• **Prompt**
All the lines below should be set down exactly, with no picture carried into the copy.

• **Data below**
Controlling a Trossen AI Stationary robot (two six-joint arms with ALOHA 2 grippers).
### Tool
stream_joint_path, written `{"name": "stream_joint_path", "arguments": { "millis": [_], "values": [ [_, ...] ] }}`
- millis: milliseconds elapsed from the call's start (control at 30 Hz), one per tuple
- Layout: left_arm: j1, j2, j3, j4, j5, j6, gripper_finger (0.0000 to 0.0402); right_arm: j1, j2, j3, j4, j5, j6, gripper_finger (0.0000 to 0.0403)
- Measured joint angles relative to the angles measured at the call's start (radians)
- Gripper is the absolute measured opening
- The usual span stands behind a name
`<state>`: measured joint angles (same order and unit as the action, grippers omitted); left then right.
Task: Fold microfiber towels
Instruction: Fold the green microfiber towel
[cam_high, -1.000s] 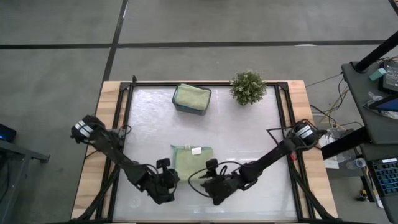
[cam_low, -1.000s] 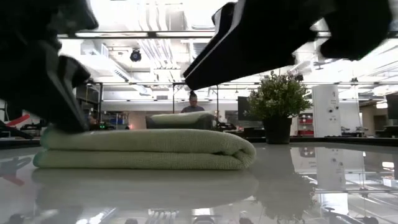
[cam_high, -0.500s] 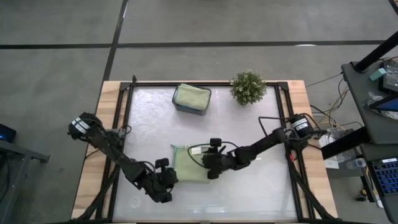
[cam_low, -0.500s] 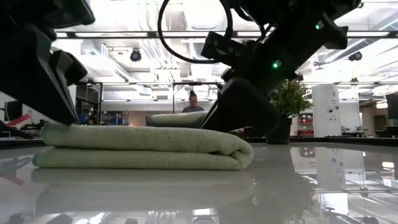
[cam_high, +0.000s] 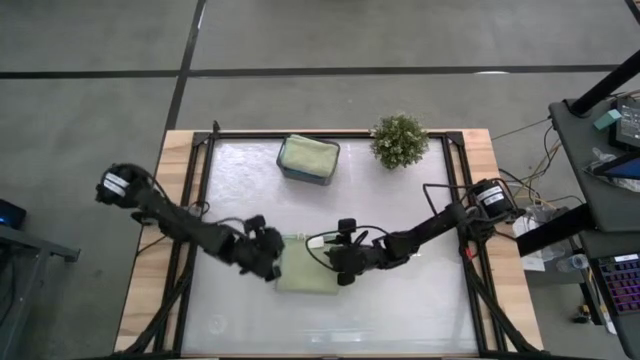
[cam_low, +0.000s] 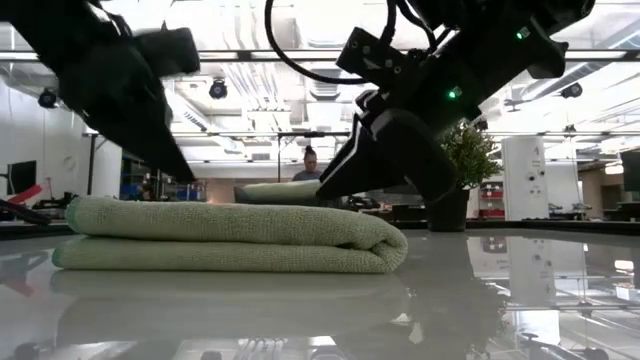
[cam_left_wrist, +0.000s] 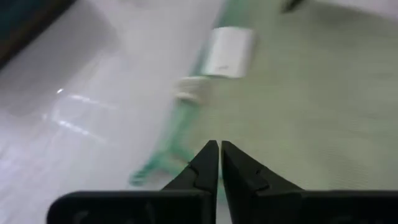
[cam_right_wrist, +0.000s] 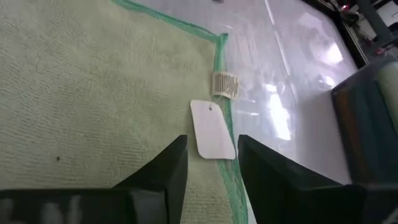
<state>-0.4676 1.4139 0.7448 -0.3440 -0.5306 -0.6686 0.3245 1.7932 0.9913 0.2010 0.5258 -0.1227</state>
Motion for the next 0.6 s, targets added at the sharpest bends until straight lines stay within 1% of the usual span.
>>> {"name": "stream_joint_path", "arguments": {
  "millis": [67,167,267,333,433,600],
  "values": [
    [0.047,-0.012,-0.041,0.033,0.006,0.015,0.0016,-0.005,-0.001,0.0,0.002,0.0,-0.008,0.0133],
    [0.101,-0.012,-0.092,0.156,0.054,0.031,0.0049,-0.013,-0.001,-0.005,0.001,-0.004,-0.008,0.0133],
    [0.129,0.005,-0.133,0.25,0.061,0.038,0.0084,-0.017,-0.001,-0.022,-0.002,-0.007,0.006,0.0132],
    [0.138,0.014,-0.148,0.257,0.061,0.037,0.01,-0.018,-0.001,-0.031,-0.001,-0.009,0.019,0.0132],
    [0.141,0.027,-0.155,0.268,0.059,0.024,0.0112,-0.018,-0.001,-0.037,-0.001,-0.009,0.03,0.0132],
    [0.141,0.036,-0.164,0.281,0.08,0.023,0.0114,-0.018,-0.001,-0.039,0.001,-0.009,0.034,0.0132]
  ]
}}
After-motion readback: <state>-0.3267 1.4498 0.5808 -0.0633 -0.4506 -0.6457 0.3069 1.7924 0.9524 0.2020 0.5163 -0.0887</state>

• **Output of the exercise**
Controlling a Trossen AI Stationary robot (two six-joint arms with ALOHA 2 grippers).
### Tool
stream_joint_path, written `{"name": "stream_joint_path", "arguments": { "millis": [_], "values": [ [_, ...] ] }}`
- millis: milliseconds elapsed from the call's start (control at 30 Hz), one per tuple
- Layout: left_arm: j1, j2, j3, j4, j5, j6, gripper_finger (0.0000 to 0.0402); right_arm: j1, j2, j3, j4, j5, j6, gripper_finger (0.0000 to 0.0403)
- Measured joint angles relative to the angles measured at the call's start (radians)
- Gripper is the absolute measured opening
- The usual span stands behind a name
`<state>`: measured joint angles (same order and unit as the action, grippers omitted); left then right.
Task: Fold microfiber towels
Instruction: Fold the green microfiber towel
[cam_high, -1.000s] 
[cam_low, -1.000s] 
[cam_high, -0.500s] 
[cam_low, -0.500s] 
[cam_high, +0.000s] 
[cam_low, +0.000s] 
[cam_left_wrist, +0.000s] 
[cam_right_wrist, +0.000s] 
<state>-0.4676 1.4139 0.7448 -0.3440 -0.5306 -0.6686 0.3245 1.7932 0.9913 0.2010 0.5258 -0.1227</state>
Motion for the next 0.6 s, targets added at the sharpest bends until straight lines stay within 1% of the usual span.
>>> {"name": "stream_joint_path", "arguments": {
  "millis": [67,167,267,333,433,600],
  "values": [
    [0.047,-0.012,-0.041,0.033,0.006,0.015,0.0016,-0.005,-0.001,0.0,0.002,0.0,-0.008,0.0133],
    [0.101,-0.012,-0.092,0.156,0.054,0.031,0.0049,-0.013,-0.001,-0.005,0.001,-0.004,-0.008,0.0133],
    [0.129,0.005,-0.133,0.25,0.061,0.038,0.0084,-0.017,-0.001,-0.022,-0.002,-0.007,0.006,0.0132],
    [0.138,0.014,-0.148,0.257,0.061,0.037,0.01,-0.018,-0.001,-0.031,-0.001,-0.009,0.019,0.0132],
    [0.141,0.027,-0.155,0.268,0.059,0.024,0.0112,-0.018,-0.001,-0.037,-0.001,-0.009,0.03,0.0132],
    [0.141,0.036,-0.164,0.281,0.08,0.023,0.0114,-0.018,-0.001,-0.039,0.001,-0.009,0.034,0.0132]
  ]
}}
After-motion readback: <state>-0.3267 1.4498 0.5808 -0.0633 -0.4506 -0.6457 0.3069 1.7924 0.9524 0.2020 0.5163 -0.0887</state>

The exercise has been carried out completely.